**Aim of the exercise:** Each line below needs to be repeated precisely as it is.

- Opening Delimiter -

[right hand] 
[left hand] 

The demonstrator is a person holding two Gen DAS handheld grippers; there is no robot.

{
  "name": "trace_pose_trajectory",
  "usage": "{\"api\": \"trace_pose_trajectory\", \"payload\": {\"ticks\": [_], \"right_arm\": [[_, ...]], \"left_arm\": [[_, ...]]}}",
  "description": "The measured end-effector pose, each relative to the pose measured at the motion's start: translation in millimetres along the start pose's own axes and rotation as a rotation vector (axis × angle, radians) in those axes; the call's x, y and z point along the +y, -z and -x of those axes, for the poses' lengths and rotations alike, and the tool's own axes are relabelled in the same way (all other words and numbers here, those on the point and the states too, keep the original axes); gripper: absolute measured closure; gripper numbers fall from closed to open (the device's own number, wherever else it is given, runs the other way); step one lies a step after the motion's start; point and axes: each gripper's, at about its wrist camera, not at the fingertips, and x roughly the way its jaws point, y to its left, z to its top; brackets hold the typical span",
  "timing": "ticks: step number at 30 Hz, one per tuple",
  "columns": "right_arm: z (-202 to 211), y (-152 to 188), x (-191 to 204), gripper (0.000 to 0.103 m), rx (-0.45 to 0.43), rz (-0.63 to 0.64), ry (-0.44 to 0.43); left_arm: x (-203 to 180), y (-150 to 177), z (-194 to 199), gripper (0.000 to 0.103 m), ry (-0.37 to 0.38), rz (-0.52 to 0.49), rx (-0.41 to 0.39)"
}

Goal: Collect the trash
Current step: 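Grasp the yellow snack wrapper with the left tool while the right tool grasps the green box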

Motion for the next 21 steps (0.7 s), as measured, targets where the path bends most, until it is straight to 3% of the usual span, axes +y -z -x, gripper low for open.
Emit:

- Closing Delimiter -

**Answer section:**
[right hand] 
[left hand] 

The demonstrator is a person holding two Gen DAS handheld grippers; there is no robot.

{
  "name": "trace_pose_trajectory",
  "usage": "{\"api\": \"trace_pose_trajectory\", \"payload\": {\"ticks\": [_], \"right_arm\": [[_, ...]], \"left_arm\": [[_, ...]]}}",
  "description": "The measured end-effector pose, each relative to the pose measured at the motion's start: translation in millimetres along the start pose's own axes and rotation as a rotation vector (axis × angle, radians) in those axes; the call's x, y and z point along the +y, -z and -x of those axes, for the poses' lengths and rotations alike, and the tool's own axes are relabelled in the same way (all other words and numbers here, those on the point and the states too, keep the original axes); gripper: absolute measured closure; gripper numbers fall from closed to open (the device's own number, wherever else it is given, runs the other way); step one lies a step after the motion's start; point and axes: each gripper's, at about its wrist camera, not at the fingertips, and x roughly the way its jaws point, y to its left, z to its top; brackets hold the typical span",
  "timing": "ticks: step number at 30 Hz, one per tuple",
  "columns": "right_arm: z (-202 to 211), y (-152 to 188), x (-191 to 204), gripper (0.000 to 0.103 m), rx (-0.45 to 0.43), rz (-0.63 to 0.64), ry (-0.44 to 0.43); left_arm: x (-203 to 180), y (-150 to 177), z (-194 to 199), gripper (0.000 to 0.103 m), ry (-0.37 to 0.38), rz (-0.52 to 0.49), rx (-0.41 to 0.39)"
}

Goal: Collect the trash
Current step: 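Grasp the yellow snack wrapper with the left tool while the right tool grasps the green box
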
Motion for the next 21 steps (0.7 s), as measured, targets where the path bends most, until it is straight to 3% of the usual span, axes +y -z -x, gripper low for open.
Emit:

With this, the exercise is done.